Each line in the records below, from the one that contains "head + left" to the one that contains "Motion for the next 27", should be reproduced exactly, the first and last included.

+++

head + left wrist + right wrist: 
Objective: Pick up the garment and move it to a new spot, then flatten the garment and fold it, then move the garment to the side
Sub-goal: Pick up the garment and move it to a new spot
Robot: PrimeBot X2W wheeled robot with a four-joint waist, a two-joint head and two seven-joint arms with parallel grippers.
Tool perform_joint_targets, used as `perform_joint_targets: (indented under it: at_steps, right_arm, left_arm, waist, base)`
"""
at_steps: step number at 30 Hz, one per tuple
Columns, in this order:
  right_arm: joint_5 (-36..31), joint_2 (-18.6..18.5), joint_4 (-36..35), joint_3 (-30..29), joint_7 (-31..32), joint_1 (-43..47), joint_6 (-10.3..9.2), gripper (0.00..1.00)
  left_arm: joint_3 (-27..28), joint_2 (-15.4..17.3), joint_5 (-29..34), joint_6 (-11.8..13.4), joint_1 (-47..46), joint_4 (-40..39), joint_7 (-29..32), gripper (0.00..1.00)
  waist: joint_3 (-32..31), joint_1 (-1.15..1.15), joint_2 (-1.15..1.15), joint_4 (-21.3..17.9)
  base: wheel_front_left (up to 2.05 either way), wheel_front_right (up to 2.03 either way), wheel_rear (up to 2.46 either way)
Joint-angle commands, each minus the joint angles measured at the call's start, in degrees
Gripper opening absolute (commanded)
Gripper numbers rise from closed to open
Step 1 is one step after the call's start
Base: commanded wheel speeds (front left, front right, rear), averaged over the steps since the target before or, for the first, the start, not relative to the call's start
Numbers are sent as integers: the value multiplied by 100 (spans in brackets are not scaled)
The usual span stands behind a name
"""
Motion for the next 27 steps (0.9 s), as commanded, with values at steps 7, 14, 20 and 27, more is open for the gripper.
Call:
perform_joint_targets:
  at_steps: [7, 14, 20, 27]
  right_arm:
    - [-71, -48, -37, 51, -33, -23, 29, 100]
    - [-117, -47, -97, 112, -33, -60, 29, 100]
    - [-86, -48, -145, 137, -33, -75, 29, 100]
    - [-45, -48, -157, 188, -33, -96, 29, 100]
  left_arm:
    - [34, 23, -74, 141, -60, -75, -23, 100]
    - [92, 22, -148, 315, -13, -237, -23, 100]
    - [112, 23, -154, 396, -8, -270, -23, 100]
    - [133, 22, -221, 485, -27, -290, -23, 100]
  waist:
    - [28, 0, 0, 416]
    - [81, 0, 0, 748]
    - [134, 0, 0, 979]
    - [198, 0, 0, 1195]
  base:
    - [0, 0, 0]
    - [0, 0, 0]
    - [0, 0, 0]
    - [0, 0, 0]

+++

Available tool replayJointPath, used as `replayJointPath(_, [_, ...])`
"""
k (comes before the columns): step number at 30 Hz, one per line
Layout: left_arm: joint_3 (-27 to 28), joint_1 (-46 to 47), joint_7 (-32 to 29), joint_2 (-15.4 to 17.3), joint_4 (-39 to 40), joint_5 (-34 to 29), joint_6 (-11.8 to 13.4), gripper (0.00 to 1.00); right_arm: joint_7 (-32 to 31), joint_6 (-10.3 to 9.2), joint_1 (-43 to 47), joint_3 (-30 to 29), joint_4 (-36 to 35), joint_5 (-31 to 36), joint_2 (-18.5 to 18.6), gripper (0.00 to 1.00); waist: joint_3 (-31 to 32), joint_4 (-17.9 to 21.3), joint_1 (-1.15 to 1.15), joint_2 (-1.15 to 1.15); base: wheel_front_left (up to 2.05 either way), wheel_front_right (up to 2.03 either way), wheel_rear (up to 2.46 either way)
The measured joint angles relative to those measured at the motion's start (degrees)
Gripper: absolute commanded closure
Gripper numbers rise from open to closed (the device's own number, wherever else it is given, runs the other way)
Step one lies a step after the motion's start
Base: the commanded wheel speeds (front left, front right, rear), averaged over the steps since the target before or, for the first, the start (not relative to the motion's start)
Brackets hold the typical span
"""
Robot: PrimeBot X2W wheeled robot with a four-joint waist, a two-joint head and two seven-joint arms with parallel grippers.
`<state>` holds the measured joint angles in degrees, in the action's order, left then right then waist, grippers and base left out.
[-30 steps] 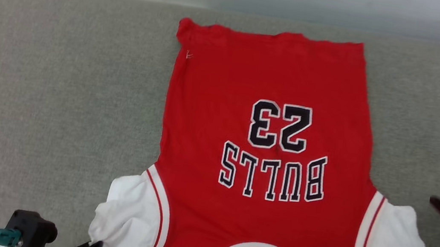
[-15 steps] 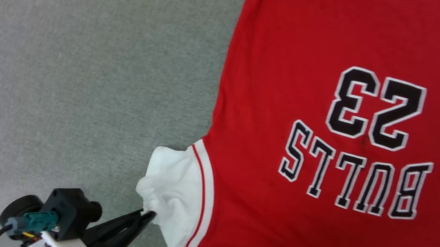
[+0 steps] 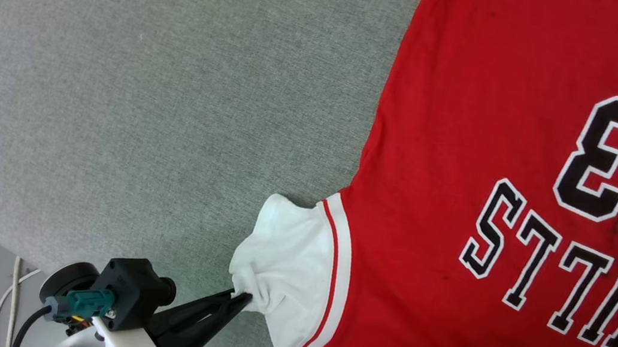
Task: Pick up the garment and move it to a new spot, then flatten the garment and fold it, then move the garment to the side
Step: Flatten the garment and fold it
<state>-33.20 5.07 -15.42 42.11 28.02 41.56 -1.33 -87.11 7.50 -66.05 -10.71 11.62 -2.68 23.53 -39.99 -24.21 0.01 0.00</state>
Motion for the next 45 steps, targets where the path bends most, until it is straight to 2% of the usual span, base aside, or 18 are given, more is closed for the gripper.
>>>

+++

▸ ANSWER TO THE PROBLEM:
head + left wrist + right wrist: 
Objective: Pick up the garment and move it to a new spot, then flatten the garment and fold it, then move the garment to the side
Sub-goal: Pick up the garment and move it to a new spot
Robot: PrimeBot X2W wheeled robot with a four-joint waist, a two-joint head and two seven-joint arms with parallel grippers.
Tool perform_joint_targets, used as `perform_joint_targets: (indented under it: at_steps, right_arm, left_arm, waist, base)`
"""
at_steps: step number at 30 Hz, one per tuple
Columns, in this order:
  right_arm: joint_5 (-36..31), joint_2 (-18.6..18.5), joint_4 (-36..35), joint_3 (-30..29), joint_7 (-31..32), joint_1 (-43..47), joint_6 (-10.3..9.2), gripper (0.00..1.00)
  left_arm: joint_3 (-27..28), joint_2 (-15.4..17.3), joint_5 (-29..34), joint_6 (-11.8..13.4), joint_1 (-47..46), joint_4 (-40..39), joint_7 (-29..32), gripper (0.00..1.00)
  waist: joint_3 (-32..31), joint_1 (-1.15..1.15), joint_2 (-1.15..1.15), joint_4 (-21.3..17.9)
  base: wheel_front_left (up to 2.05 either way), wheel_front_right (up to 2.03 either way), wheel_rear (up to 2.46 either way)
Joint-angle commands, each minus the joint angles measured at the call's start, in degrees
Gripper opening absolute (commanded)
Gripper numbers rise from closed to open
Step 1 is one step after the call's start
Base: commanded wheel speeds (front left, front right, rear), averaged over the steps since the target before or, for the first, the start, not relative to the call's start
Numbers are sent as integers: the value multiplied by 100 (spans in brackets are not scaled)
The usual span stands behind a name
"""
Motion for the next 27 steps (0.9 s), as commanded, with values at steps 7, 14, 20 and 27, more is open for the gripper.

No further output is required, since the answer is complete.